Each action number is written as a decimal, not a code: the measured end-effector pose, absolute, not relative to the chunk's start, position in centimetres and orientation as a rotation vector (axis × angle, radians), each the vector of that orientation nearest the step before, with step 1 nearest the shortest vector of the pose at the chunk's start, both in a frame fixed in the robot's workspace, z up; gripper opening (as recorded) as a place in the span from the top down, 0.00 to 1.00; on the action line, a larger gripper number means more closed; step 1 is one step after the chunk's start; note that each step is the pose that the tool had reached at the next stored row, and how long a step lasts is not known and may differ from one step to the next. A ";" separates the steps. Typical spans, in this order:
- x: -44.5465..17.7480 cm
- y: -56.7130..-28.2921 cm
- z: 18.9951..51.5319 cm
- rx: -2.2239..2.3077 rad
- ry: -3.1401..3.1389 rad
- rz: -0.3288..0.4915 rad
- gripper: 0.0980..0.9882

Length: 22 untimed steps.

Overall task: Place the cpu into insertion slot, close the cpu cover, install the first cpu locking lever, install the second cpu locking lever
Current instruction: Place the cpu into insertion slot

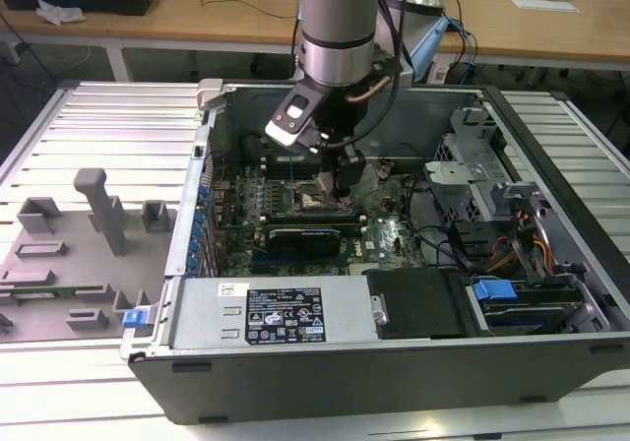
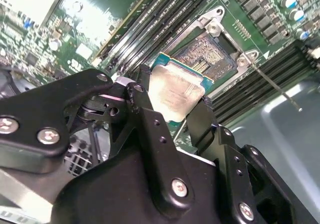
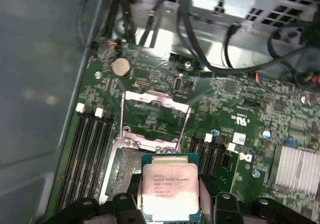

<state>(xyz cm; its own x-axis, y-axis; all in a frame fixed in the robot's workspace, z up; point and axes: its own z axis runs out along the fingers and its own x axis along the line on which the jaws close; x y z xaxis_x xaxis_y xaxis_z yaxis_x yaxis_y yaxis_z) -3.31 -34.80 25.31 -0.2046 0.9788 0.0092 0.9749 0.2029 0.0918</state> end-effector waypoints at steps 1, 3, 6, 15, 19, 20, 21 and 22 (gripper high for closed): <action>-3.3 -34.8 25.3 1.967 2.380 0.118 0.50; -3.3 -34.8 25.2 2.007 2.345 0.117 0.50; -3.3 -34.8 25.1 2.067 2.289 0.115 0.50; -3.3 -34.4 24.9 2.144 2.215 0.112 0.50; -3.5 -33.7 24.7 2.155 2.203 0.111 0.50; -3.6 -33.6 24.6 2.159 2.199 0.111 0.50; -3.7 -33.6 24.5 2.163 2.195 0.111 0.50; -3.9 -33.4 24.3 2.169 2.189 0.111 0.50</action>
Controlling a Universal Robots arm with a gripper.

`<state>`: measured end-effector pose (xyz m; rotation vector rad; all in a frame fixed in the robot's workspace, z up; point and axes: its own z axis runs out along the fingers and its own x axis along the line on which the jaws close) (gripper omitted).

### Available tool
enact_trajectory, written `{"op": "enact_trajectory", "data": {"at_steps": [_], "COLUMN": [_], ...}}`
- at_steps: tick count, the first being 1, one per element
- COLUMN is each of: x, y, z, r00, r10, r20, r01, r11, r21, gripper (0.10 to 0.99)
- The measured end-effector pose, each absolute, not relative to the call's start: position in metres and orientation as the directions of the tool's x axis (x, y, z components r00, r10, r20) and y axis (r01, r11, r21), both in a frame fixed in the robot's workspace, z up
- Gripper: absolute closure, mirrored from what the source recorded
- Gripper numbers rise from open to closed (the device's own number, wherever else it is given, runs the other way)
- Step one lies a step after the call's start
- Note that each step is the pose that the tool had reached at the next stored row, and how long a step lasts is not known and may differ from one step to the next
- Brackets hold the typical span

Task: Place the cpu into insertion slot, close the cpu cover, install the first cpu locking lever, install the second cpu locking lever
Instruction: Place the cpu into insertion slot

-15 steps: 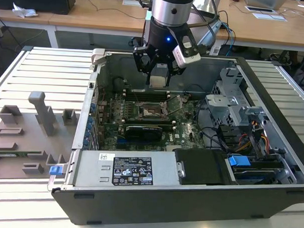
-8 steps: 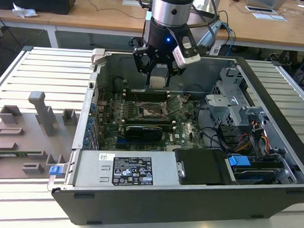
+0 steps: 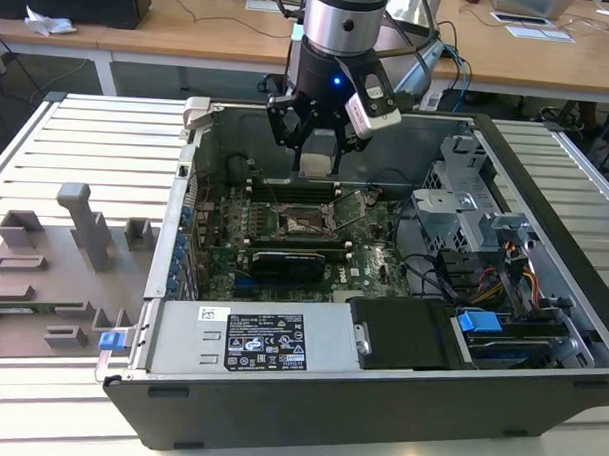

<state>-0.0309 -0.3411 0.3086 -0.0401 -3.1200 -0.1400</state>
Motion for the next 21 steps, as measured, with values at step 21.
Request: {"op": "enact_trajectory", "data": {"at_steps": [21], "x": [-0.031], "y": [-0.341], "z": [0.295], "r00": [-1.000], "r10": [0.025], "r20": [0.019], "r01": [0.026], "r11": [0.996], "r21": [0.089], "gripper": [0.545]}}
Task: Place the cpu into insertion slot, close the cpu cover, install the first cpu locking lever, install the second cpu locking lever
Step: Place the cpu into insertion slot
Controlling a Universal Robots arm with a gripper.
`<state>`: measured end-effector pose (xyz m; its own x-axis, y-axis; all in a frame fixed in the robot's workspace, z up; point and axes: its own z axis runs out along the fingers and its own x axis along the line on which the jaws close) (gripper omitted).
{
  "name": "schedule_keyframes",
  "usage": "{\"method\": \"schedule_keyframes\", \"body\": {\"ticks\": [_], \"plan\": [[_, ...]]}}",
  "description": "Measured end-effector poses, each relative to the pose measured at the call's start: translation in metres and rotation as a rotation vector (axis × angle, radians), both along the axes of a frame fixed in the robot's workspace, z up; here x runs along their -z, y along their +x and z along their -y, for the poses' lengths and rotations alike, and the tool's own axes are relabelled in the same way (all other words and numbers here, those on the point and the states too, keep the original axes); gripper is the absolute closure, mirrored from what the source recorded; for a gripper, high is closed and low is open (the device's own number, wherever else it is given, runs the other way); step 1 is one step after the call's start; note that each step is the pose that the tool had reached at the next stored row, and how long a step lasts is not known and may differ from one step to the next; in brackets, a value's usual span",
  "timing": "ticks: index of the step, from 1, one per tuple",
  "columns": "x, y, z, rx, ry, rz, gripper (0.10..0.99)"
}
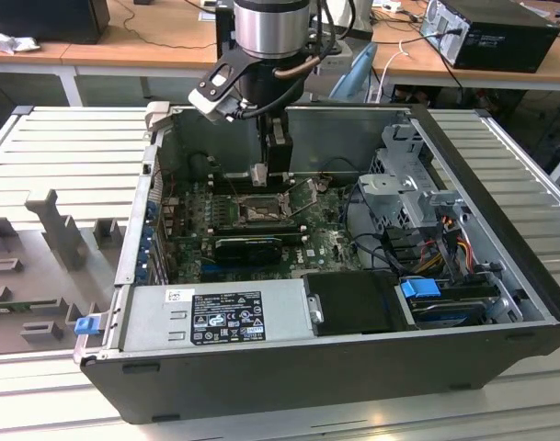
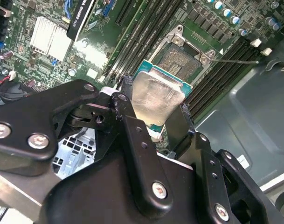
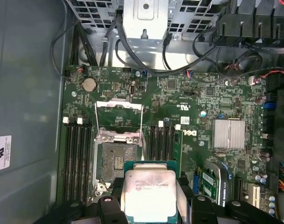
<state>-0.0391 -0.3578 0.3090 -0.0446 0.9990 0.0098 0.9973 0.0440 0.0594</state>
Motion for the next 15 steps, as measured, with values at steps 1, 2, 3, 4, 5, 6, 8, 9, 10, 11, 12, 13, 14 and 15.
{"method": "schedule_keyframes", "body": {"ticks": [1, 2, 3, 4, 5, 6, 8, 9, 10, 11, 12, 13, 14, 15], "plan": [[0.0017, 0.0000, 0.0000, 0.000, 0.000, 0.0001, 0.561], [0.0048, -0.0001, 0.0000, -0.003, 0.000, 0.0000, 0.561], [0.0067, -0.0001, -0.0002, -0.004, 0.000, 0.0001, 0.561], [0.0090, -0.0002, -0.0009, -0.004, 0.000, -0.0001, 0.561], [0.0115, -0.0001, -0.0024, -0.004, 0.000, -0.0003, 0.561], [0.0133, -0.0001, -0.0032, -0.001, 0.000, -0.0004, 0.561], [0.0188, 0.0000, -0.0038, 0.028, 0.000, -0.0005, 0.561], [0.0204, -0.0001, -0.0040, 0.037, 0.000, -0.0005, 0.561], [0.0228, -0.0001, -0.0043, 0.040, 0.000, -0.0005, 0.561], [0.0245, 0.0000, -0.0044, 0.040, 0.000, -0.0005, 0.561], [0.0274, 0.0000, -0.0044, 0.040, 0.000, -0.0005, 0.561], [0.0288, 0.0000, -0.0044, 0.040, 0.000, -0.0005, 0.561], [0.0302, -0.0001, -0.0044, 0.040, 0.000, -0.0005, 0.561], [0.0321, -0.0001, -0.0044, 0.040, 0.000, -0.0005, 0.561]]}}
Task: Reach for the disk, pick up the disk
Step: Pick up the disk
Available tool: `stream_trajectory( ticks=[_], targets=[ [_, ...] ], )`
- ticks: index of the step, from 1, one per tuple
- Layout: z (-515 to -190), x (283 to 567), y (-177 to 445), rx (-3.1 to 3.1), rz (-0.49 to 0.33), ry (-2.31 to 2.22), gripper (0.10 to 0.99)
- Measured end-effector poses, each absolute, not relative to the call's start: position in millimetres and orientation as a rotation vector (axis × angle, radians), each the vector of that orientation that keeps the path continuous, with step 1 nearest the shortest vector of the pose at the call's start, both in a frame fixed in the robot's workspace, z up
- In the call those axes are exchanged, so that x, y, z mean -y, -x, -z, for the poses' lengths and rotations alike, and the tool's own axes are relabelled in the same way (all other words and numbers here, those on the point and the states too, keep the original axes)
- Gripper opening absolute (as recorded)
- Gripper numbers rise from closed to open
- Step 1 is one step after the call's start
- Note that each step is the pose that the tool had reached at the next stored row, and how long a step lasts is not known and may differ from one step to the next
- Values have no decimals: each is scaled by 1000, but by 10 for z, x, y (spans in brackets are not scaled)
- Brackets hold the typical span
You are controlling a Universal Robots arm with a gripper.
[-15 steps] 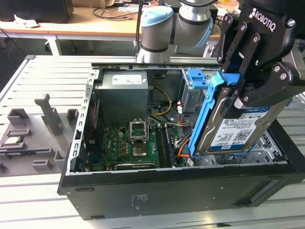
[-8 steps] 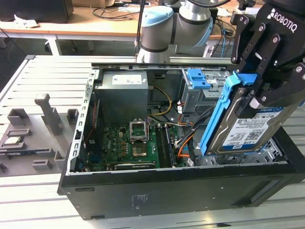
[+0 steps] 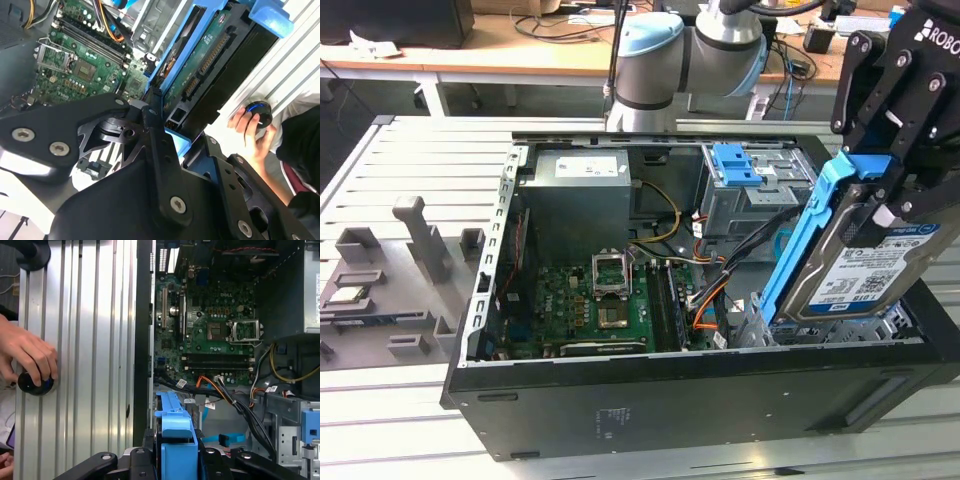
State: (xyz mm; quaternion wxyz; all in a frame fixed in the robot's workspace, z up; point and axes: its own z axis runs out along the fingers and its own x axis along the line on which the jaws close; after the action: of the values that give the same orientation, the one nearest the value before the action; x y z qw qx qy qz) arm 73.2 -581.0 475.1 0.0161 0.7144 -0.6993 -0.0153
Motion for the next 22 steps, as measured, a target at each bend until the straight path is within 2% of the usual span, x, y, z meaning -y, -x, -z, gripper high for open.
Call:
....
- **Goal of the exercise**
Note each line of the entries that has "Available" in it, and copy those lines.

- **Response area**
### Available tool
Available tool: `stream_trajectory( ticks=[_], targets=[ [_, ...] ], )`

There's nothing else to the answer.